Task to carry out:
Look through the data that follows and copy each line with the string "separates".

Supplied data:
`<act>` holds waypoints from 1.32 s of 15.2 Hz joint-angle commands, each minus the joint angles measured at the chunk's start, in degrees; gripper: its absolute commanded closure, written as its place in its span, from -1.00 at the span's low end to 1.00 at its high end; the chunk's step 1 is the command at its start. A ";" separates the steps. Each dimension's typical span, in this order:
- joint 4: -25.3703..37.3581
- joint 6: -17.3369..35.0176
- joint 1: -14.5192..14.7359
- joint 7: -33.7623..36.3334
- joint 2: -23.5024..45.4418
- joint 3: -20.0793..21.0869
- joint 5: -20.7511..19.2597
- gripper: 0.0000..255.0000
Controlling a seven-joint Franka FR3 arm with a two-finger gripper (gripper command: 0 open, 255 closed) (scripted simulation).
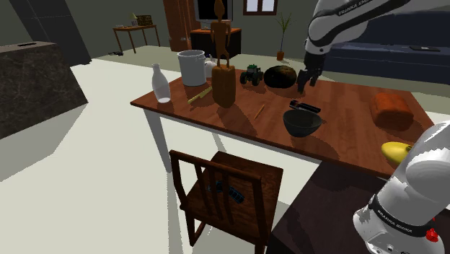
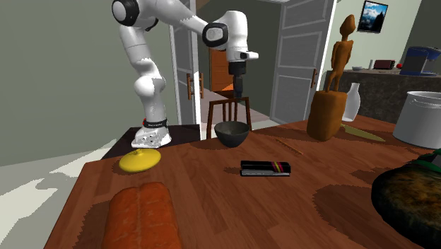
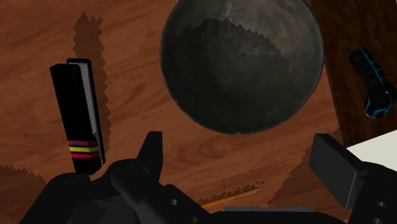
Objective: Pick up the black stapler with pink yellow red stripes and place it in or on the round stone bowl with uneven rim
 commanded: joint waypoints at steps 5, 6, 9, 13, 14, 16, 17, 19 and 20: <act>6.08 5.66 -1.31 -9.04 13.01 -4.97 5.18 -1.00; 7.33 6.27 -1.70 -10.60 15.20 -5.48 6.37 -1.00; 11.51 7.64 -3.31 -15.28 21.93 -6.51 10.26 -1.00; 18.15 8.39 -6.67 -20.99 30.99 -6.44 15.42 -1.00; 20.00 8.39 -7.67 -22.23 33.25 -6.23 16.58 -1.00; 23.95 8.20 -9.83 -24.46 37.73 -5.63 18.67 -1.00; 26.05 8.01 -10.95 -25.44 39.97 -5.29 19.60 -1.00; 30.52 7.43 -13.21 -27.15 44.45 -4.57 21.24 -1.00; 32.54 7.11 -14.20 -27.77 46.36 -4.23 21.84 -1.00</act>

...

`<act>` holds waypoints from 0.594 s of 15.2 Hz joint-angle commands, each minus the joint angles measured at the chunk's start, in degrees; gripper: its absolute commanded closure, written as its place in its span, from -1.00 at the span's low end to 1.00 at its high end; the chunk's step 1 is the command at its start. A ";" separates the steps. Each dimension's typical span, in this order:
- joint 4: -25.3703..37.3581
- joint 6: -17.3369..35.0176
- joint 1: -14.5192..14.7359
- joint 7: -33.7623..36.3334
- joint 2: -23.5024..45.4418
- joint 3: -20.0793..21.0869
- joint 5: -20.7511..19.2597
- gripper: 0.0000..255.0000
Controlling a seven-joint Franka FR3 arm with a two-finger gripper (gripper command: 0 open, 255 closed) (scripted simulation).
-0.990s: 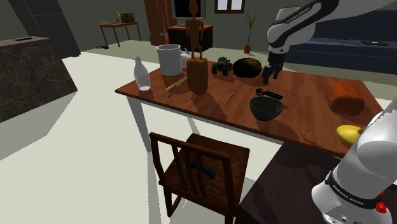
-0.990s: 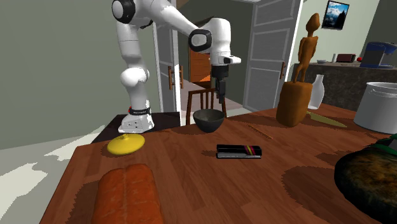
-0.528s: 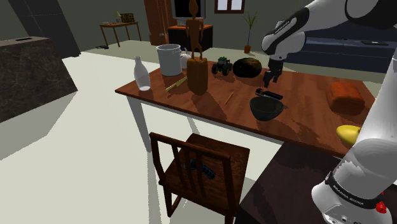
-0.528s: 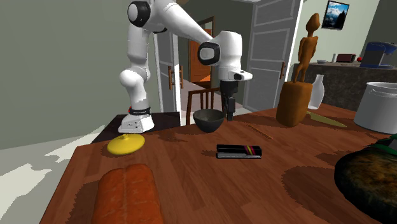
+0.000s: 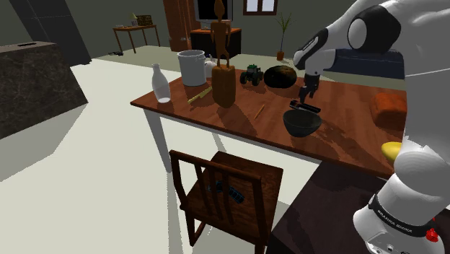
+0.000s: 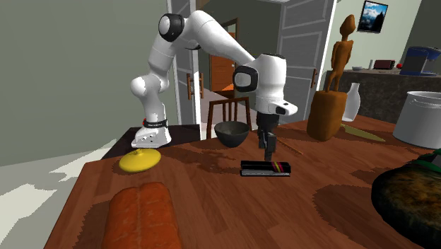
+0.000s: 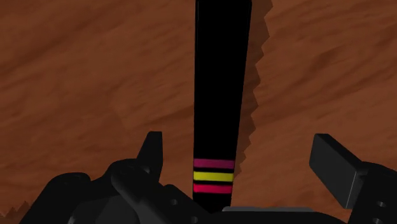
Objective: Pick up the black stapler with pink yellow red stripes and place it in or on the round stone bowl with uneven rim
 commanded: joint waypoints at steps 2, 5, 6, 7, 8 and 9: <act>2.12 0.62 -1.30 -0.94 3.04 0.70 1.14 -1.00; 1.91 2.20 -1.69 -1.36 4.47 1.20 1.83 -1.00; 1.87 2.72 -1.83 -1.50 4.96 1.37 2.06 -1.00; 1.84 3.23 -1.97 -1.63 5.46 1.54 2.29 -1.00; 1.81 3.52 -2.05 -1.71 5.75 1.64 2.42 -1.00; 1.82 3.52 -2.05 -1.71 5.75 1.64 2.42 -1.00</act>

Response for this exercise:
`<act>` holds waypoints from 1.32 s of 15.2 Hz joint-angle commands, each minus the joint angles measured at the chunk's start, in degrees; gripper: its absolute commanded closure, written as its place in its span, from -1.00 at the span's low end to 1.00 at its high end; the chunk's step 1 is the command at its start. A ";" separates the steps. Each dimension's typical span, in this order:
`<act>` holds waypoints from 0.594 s of 15.2 Hz joint-angle commands, each minus the joint angles measured at the chunk's start, in degrees; gripper: its absolute commanded closure, written as its place in its span, from -1.00 at the span's low end to 1.00 at its high end; the chunk's step 1 is the command at its start. A ";" separates the steps. Each dimension's typical span, in this order:

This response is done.